3. La véritable transformation d’après crise, ce n’est pas « l’hybridation du travail » mais la simplification. Eu égard aux enseignements de la crise mais aussi aux nombreuses études réalisées bien avant la crise, il est nécessaire aujourd’hui de s’accorder sur un passif acceptable qui puisse permettre de sortir de l’illusion de contrôle et permettre aux collaborateurs de ne plus être corsetés par des procédures qui vous disent ce qu’il faut faire, comment il faut le faire et pourquoi il faut le faire.
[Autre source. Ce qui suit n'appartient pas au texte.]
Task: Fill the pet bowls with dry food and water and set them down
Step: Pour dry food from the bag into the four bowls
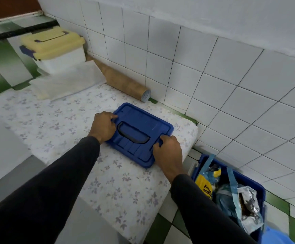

C’est une nécessité si l’entreprise veut réengager les collaborateurs face aux défis technologiques et environnementaux. Les moments difficiles de la crise ont été paradoxalement une parenthèse enchantée fortuite pour les collaborateurs (beaucoup se sont enfin reconnus dans leur travail car ils y pu y mettre leur patte sans être infantilisés par une mauvaise procédure ou un mauvais chef). Cette confiance arrachée a été le moteur de ses femmes et ses hommes.  Cette expérience quasi inédite de la confiance doit être un catalyseur de transformation mais aucunement une nouvelle rampe de transformisme et d’innovations conceptuelles sans lendemain. La complexité des entreprises ne pourra pas être traitée par davantage de procédures mais par davantage de solidarités donc de coopération. Espérons que cette crise nous aura appris à faire confiance à des collaborateurs qui en dehors du travail gèrent ou administrent des situations souvent bien plus complexes qu’en entreprise. Espérons que la sagesse nous permettra de méditer sur ces mots du Cardinal de Retz : « On est plus souvent dupé par la défiance que par la confiance ».